Балами окинул собеседника острым взглядом: как будто заподозрив на его счет что-то неладное. Например, что не так уж и умен, как думал о нем прежде.
— Разумеется, — ответил он, холодно улыбнувшись. — Полагаю, оба они так и поступали. К сожалению, мудрецы не сообщили нам, какова достоверность ответов, получаемых нами от своих сердец.
— Увы, — виновато кивнул Джафар.
— Время шло, и однажды к моему отцу пришел человек с письмом от Джайхани.
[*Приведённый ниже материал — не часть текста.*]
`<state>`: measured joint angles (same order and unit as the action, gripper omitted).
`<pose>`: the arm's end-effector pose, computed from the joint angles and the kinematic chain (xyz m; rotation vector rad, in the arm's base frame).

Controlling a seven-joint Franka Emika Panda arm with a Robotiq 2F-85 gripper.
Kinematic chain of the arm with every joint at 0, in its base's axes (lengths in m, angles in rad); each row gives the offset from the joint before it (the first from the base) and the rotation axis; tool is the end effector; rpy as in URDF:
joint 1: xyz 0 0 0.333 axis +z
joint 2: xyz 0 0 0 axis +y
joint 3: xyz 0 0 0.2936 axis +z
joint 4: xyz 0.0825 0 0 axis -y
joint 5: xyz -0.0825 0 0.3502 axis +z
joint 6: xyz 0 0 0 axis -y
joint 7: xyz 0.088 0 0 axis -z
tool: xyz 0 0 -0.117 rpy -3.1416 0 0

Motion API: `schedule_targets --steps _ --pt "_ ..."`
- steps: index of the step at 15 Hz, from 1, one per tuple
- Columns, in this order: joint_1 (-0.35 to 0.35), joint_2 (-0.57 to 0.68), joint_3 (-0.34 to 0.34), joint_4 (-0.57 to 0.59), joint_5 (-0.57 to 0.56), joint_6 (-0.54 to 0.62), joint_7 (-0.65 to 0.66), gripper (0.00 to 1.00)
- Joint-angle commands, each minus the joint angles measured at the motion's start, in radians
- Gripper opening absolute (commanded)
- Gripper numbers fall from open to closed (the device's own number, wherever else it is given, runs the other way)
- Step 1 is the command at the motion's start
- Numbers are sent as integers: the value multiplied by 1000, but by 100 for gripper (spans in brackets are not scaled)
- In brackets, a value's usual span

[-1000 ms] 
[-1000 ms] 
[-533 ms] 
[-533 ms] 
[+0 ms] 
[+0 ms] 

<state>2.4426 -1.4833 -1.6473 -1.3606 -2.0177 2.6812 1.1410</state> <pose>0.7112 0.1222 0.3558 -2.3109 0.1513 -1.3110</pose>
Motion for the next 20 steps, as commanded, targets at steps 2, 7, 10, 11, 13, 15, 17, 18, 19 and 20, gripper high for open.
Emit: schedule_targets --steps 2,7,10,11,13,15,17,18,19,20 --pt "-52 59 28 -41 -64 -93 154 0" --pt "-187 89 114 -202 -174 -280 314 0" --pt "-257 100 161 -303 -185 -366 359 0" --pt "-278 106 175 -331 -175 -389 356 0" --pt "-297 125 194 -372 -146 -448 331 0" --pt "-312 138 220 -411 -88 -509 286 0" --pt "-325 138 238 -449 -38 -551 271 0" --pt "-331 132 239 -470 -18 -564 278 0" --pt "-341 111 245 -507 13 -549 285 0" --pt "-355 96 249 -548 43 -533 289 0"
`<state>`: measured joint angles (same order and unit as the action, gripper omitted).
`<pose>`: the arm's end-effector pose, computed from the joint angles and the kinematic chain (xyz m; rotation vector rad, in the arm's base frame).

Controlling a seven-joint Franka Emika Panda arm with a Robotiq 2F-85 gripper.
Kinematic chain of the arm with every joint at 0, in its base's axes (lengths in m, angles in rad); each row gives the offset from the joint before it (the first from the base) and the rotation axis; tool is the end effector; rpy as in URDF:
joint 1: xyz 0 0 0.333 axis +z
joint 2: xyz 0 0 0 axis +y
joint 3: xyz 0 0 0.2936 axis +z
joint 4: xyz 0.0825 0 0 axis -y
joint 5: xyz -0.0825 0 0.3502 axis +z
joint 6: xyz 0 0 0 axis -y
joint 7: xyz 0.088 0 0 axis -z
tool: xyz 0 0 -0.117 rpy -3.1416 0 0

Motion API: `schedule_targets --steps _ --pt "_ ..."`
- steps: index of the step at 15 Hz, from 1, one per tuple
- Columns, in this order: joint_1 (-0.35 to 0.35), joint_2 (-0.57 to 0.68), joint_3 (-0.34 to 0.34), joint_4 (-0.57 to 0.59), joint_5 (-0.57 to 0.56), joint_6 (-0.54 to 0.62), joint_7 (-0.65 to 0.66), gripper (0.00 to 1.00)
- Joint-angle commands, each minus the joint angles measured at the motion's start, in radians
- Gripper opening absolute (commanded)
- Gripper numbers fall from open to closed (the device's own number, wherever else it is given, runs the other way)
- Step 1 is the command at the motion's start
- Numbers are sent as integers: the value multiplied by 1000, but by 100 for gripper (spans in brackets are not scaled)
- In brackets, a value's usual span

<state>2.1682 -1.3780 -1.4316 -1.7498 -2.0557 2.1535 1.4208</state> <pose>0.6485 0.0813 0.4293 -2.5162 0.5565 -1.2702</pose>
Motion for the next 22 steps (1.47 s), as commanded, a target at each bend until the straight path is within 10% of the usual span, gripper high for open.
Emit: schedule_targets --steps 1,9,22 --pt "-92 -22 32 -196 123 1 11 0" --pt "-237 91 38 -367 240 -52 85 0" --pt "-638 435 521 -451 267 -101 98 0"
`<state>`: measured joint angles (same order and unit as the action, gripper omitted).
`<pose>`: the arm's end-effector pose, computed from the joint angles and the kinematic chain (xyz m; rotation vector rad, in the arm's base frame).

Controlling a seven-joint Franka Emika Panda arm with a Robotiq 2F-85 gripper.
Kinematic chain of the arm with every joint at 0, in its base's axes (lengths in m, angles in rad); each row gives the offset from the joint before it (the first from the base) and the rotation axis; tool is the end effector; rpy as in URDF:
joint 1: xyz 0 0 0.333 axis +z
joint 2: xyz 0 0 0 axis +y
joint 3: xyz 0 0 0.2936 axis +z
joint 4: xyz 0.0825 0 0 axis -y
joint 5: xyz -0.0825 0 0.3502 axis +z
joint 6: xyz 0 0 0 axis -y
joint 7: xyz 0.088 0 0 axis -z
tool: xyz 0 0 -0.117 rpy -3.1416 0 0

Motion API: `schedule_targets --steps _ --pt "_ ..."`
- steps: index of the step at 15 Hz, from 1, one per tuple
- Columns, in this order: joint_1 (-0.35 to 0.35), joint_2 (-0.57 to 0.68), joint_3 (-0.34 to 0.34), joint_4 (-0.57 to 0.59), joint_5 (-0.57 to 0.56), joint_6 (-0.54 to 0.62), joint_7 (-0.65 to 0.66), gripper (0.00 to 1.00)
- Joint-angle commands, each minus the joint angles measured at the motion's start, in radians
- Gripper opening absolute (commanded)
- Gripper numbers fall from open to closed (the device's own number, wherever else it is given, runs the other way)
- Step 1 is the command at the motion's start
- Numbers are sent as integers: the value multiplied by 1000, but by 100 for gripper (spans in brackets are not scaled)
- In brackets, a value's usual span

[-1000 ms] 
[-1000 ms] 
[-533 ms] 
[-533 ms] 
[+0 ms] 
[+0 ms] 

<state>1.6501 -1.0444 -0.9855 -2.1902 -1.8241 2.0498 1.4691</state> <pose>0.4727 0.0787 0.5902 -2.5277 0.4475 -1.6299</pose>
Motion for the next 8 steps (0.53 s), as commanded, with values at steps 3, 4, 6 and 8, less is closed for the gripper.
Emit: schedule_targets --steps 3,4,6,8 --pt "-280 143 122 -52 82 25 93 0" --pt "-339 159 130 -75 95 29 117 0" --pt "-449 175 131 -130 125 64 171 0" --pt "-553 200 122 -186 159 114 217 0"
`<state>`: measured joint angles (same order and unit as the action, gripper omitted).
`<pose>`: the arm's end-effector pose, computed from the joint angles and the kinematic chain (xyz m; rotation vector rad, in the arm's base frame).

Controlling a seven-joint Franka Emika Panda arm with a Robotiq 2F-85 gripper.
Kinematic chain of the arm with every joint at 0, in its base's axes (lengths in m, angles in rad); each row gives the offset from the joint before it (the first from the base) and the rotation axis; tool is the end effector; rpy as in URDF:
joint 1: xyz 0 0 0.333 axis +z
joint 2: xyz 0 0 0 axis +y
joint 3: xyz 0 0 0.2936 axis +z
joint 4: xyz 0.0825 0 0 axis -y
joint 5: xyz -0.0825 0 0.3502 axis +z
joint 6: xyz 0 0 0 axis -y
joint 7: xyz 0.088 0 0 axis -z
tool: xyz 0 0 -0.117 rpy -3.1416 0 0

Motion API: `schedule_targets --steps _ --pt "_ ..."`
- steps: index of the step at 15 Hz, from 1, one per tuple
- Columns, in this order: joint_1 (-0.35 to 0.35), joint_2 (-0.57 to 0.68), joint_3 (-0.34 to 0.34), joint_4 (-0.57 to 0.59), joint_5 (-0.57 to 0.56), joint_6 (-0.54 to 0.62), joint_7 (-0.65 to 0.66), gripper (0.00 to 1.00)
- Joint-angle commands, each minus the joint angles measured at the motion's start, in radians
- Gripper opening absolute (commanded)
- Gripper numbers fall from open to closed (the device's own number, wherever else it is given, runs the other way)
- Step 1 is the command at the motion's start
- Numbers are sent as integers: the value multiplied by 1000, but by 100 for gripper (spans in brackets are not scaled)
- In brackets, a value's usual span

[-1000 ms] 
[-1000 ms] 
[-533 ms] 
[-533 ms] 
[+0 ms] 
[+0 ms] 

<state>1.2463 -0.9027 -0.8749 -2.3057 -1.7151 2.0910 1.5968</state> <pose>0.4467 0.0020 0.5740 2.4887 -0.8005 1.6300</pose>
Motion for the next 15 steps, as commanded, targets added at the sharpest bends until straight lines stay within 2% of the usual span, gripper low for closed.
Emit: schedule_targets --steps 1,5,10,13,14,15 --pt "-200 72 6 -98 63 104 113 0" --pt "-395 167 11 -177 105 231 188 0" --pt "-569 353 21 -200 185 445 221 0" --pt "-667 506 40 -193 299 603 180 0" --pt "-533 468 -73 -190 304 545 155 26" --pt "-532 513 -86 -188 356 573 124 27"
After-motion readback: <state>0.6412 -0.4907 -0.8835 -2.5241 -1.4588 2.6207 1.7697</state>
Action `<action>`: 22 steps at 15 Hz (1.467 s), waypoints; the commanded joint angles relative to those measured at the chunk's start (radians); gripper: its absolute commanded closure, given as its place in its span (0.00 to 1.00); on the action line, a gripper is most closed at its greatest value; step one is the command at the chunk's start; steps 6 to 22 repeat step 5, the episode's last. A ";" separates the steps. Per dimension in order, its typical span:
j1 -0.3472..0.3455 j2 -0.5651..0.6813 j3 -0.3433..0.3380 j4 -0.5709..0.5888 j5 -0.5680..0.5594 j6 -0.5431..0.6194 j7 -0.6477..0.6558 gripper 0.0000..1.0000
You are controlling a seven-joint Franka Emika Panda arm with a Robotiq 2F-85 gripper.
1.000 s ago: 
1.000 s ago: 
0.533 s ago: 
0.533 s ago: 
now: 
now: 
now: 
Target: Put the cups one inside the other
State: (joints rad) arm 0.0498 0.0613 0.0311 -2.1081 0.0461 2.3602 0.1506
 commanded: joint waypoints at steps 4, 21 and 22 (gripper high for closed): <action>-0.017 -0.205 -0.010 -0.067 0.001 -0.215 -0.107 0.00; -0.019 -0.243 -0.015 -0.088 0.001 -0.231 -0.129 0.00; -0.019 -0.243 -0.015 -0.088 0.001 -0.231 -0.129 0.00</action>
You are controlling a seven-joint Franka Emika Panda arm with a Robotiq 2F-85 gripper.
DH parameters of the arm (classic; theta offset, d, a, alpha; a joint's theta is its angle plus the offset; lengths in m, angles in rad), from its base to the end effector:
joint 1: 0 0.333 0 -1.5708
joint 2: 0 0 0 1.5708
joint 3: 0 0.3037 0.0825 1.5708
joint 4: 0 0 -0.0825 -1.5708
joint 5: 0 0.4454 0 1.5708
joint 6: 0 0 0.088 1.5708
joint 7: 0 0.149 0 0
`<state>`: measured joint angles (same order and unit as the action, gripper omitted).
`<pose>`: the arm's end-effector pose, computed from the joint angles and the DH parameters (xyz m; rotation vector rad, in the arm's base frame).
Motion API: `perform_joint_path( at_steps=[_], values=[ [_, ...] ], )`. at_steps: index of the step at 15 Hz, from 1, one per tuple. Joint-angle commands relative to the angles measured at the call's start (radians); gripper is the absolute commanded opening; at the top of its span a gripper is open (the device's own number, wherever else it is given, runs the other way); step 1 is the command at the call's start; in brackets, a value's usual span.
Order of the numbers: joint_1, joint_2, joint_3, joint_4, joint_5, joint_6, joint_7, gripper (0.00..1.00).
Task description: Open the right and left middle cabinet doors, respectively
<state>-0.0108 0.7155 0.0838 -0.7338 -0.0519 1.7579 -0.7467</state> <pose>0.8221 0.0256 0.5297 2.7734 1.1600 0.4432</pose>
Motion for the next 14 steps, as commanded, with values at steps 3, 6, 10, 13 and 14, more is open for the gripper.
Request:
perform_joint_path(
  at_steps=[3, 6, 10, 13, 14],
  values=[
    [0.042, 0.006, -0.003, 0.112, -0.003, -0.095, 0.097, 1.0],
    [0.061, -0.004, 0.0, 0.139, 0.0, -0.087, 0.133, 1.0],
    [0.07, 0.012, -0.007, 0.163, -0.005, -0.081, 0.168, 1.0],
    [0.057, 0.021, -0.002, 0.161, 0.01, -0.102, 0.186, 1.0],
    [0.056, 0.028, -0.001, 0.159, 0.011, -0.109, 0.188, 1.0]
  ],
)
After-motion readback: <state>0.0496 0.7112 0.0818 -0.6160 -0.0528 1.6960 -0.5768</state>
Тот просил выдать подателю немалую сумму — ссылаясь на давнюю дружбу и обязуясь в скором будущем вернуть долг.
Балами отщипнул виноградинку и стал крутить ее в тонких смуглых пальцах.
— Сказать, что отец был изумлен, это ничего не сказать. Между прочим, податель письма оказался воспитанным, умным и проницательным человеком. Просто он явился из Ирака и не был еще посвящен в тонкости отношений между царедворцами нашей забытой богом провинции. Но при этом вовсе не мошенник. Впал в бедность. Имущество растрачено, дела расстроились. Вот он и решил их поправить. Пресечь полосу проклятых неудач...
— И не подозревая, что, напротив, открывает путь самым черным из них.
— Вот именно, — согласился визирь и тепло посмотрел на поэта. — Вот именно, дорогой Джафар. Вы, наверное, тоже замечали: есть такой несчастный сорт неудачников, — он покачал головой. — Когда они, испугавшись осы, отпрыгивают в сторону, то непременно оказываются в пасти у крокодила. Впрочем, бог с ними, не о том сейчас речь. Так вот. Отец прочел письмо, поразмыслил, велел ввести к себе гостя и сказал: “Ты явился ко мне с поддельными бумагами. И попал в трудное положение. Но не переживай и не расстраивайся. Мы оправдаем твои старания, насколько это будет возможно”.
— А гость, вероятно, ответил, — сказал Джафар, щурясь: — “Да продлит Аллах жизнь владыки! Если мой приход тяжел для тебя, то не смущайся отказом, ибо земля Аллаха обширна и Дарующий — Сущий и Непоколебимый”.
— Скорее всего, — серьезно подтвердил Балами. — Но при этом все же настаивал, безумец, что письмо подлинное.
— Вот как!
— Представьте. Не знаю, на что надеялся. Отец пообещал, что напишет поверенному в Хорасане. Прикажет разобраться. Если придет подтверждение подлинности, он отсчитает что сказано, да еще от себя прибавит столько же. А если письмо поддельное — прикажет сбрить бороду и дать двести палок.
— Ого!
— Ну а что еще он мог бы предпринять? — рассеянно спросил Балами, отщипывая виноградину. Положив в рот, сжал крепкими зубами и сморщился: должно быть, оказалась кислой. Затем продолжил:
— Джайхани получил записку. Тоже поразмыслил. И обратился к приближенным: мол, некий безумец взял на себя смелость передать врагу поддельное послание от моего имени. Порекомендуете, уважаемые, что мне с этим подлецом следует сделать.
— Могу себе вообразить.
— Ну да. Но Джайхани сказал: “То, что вы советуете мне, — от низости ваших намерений. На самом же деле Бог послал этого человека, чтобы с его помощью извести ядовитую змею ненависти, поселившуюся в наших сердцах, — которой, между прочим, недавно исполнилось двадцать лет”. И продиктовал письмо примерно следующего содержания...
— Позвольте продолжить вместо вас? — спросил Рудаки.
Балами улыбнулся:
— Попробуйте.
— “Во имя Аллаха, Милостивого, Милосердного! Твое письмо дошло — да продлит Господь твою жизнь! Я рад твоему благополучию и осчастливлен твоей честностью. Ты думал, что человек, явившийся к тебе, лжет: что он сам сочинил письмо от моего имени. Но поспешу тебя уверить, что я — именно тот, кто написал это письмо и отправил его тебе через этого человека: оно не подделано. Я полагаюсь на твою щедрость и великодушие: надеюсь, что ты окажешь должное благородному подателю сего письма, выразишь почтение его стремлению снискать твою приязнь, наделишь его щедрой милостью и не лишишь своего благодеяния. А я заранее признателен и благодарен тебе за все, что ты для меня тем самым сделаешь”.